» **Available records**:
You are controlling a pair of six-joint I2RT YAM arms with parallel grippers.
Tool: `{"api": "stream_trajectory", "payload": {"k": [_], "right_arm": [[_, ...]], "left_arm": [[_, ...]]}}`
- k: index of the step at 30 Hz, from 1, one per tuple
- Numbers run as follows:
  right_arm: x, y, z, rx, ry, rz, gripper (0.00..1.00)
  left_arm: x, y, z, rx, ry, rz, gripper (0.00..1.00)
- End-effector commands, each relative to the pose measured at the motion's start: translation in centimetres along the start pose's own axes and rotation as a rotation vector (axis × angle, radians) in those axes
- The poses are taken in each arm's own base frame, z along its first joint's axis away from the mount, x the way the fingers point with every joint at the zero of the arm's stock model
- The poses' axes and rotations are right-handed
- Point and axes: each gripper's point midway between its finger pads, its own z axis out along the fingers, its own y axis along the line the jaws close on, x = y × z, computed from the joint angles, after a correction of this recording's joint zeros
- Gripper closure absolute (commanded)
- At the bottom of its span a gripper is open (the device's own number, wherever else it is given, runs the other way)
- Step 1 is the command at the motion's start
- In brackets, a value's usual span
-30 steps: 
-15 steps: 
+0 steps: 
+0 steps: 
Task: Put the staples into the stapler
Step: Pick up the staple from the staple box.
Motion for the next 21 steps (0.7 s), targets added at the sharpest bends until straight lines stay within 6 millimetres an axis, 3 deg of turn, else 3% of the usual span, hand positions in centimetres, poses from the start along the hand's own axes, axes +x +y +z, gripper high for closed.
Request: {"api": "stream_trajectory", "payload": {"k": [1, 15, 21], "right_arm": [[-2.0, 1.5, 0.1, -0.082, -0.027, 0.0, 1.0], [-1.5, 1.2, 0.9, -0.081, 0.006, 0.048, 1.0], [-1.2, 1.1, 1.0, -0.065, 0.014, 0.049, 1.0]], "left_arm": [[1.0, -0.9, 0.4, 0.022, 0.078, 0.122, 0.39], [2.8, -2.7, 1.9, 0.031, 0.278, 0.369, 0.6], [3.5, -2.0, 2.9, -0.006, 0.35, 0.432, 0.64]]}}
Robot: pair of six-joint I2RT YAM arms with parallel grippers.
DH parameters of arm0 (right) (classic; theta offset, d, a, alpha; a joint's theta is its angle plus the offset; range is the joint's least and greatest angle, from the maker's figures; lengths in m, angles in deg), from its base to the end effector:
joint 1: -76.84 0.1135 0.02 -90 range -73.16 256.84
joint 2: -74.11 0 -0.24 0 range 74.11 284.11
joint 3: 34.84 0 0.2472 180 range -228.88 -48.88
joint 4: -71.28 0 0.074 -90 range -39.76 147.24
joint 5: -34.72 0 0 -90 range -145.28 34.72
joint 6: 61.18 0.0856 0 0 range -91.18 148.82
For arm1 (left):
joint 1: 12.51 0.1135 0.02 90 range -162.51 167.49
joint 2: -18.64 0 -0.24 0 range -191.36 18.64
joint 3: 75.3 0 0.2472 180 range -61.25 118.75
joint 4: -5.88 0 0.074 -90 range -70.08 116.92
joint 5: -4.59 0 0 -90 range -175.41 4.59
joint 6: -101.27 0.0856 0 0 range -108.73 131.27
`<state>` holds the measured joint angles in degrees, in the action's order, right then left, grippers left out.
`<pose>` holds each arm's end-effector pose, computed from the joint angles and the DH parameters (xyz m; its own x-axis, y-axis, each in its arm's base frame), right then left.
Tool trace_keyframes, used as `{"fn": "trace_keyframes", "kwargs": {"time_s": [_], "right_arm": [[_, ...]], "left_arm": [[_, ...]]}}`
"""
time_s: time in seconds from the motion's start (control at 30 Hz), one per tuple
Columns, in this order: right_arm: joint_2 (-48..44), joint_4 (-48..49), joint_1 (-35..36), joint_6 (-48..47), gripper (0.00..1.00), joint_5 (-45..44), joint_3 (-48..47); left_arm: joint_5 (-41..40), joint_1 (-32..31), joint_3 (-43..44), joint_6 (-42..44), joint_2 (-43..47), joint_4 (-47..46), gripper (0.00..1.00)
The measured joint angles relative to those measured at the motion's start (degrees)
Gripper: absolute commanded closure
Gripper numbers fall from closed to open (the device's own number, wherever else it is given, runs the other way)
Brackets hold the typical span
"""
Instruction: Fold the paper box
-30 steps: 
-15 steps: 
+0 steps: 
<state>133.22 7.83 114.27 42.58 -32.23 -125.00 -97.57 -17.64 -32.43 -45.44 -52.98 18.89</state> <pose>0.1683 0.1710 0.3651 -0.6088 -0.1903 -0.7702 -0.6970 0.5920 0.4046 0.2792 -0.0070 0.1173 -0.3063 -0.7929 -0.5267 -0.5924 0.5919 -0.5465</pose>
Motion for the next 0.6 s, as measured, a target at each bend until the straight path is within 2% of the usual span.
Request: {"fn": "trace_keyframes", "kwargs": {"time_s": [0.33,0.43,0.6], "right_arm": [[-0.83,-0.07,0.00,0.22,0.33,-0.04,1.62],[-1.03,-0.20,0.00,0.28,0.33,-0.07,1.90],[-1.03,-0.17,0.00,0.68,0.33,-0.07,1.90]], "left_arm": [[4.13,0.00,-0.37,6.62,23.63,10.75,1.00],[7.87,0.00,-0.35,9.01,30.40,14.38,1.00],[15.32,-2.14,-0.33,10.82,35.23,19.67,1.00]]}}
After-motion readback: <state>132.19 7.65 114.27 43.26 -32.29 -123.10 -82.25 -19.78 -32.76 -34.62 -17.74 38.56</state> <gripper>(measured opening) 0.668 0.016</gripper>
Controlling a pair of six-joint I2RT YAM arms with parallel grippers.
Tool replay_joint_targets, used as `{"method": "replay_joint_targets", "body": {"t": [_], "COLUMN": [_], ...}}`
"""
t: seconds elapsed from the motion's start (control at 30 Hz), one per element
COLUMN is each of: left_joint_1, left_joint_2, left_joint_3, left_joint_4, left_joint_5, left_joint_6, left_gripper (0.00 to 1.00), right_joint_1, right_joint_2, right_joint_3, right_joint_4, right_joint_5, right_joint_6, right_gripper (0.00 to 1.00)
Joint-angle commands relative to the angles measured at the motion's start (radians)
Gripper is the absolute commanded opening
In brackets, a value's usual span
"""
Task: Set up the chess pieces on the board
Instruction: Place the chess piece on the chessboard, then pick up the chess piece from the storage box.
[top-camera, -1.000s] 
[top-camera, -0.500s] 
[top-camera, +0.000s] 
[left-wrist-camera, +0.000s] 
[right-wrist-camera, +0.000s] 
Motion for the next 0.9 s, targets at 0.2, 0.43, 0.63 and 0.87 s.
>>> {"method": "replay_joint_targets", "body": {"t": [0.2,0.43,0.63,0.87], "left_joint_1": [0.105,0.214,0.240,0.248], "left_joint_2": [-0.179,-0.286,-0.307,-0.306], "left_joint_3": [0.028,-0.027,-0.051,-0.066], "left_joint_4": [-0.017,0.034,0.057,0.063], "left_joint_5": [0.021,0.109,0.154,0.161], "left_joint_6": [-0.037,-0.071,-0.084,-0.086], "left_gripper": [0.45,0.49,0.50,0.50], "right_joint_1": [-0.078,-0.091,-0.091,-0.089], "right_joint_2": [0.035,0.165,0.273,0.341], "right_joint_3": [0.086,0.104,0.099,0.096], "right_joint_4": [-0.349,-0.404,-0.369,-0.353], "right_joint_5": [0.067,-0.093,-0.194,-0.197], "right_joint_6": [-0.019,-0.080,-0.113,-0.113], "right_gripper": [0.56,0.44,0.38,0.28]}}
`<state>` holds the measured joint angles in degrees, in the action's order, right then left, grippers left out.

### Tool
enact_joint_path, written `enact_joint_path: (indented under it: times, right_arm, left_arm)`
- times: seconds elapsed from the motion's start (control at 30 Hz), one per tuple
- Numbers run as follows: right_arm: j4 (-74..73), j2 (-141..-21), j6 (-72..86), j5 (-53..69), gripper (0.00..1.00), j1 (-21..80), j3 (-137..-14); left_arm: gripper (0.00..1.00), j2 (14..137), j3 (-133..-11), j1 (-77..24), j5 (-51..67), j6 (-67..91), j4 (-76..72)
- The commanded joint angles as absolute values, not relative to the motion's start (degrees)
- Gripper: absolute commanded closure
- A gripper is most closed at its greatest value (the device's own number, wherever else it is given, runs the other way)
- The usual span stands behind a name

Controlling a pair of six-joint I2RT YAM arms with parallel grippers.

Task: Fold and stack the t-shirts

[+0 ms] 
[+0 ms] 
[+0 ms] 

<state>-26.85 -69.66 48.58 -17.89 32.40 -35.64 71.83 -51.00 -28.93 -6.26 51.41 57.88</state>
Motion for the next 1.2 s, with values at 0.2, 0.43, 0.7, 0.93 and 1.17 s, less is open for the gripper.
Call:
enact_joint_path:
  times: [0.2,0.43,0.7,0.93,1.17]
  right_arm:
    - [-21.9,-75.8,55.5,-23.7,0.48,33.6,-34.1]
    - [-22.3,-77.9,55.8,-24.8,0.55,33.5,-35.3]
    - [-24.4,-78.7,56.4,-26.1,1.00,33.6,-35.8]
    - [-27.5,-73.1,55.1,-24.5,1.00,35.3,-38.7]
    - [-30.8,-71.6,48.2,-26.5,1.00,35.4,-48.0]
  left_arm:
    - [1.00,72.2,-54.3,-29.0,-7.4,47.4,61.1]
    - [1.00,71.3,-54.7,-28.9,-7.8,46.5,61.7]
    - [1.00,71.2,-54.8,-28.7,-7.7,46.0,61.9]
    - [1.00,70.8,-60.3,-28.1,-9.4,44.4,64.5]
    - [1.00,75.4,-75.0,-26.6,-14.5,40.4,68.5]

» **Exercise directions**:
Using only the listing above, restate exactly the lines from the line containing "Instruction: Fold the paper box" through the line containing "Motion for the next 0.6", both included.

» **Answer box**:
Instruction: Fold the paper box
-30 steps: 
-15 steps: 
+0 steps: 
<state>133.22 7.83 114.27 42.58 -32.23 -125.00 -97.57 -17.64 -32.43 -45.44 -52.98 18.89</state> <pose>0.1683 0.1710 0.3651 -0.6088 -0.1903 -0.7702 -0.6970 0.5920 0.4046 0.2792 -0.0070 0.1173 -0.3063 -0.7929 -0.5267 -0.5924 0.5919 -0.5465</pose>
Motion for the next 0.6 s, as measured, a target at each bend until the straight path is within 2% of the usual span.

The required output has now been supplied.